# [Exercise goal]
With the line that contains "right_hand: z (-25" as the final line, return every line from the start of the data below exactly.

######

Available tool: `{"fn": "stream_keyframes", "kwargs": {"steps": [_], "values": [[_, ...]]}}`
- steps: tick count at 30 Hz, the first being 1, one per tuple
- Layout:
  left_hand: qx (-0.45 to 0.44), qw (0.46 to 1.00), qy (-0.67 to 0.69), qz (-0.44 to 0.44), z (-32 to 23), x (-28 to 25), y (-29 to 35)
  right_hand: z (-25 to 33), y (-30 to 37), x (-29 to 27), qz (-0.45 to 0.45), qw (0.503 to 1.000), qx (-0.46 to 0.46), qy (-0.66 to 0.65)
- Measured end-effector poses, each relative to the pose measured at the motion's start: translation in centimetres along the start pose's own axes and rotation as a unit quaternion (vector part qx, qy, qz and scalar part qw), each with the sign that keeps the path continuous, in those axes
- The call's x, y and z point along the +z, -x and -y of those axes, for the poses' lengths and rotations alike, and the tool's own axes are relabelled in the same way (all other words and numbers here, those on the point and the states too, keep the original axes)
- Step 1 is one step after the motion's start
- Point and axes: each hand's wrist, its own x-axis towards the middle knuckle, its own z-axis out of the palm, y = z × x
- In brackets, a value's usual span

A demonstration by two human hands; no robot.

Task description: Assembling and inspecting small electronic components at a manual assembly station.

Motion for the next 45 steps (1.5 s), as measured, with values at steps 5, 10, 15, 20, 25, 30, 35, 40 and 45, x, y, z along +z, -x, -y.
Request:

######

# [Response area]
Available tool: `{"fn": "stream_keyframes", "kwargs": {"steps": [_], "values": [[_, ...]]}}`
- steps: tick count at 30 Hz, the first being 1, one per tuple
- Layout:
  left_hand: qx (-0.45 to 0.44), qw (0.46 to 1.00), qy (-0.67 to 0.69), qz (-0.44 to 0.44), z (-32 to 23), x (-28 to 25), y (-29 to 35)
  right_hand: z (-25 to 33), y (-30 to 37), x (-29 to 27), qz (-0.45 to 0.45), qw (0.503 to 1.000), qx (-0.46 to 0.46), qy (-0.66 to 0.65)

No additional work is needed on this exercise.